Federal agencies should establish procedures to identify and code filled and vacant civilian positions related to information technology, cybersecurity and other cyber functions three months within the memorandum’s publication.
The Act requires agencies to complete job coding work a year after procedures are established.
The guidance states agencies should use the Federal Cybersecurity Coding Structure to find appropriate codes while chief information officer staffers, managers and human resources personnel should work together to identify and assign codes to IT and cyber-related roles.
Agencies should designate Cybersecurity Data Standard Code “000” to positions that do not perform IT or cyber duties while Cybersecurity Data Standard Codes “100” through “999” must be assigned to positions with such functions.

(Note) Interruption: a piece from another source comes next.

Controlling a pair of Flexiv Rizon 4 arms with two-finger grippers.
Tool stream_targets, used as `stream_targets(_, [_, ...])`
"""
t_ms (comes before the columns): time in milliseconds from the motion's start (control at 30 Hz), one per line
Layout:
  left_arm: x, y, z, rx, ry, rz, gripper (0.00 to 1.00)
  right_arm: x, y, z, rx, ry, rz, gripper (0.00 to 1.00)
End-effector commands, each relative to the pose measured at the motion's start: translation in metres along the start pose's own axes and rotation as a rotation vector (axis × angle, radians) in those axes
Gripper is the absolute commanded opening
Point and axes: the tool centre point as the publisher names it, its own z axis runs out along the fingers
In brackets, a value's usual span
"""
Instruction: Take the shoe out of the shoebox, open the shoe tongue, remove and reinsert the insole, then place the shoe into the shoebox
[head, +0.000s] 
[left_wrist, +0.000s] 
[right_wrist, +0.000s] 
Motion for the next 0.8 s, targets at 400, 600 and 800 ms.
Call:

Coded position descriptions for encumbered jobs must be submitted to the Enterprise Human Resources Integration data warehouse where OPM can receive the data.
Agencies will be required to report vacant positions by Cybersecurity Data Standard Codes in the next two years to help OPM track cybersecurity vacancies across the government.
Coding data is meant to help agencies and federal government determine and address recruitment, training, development and skill requirements of the cyber workforce, according to the guidance.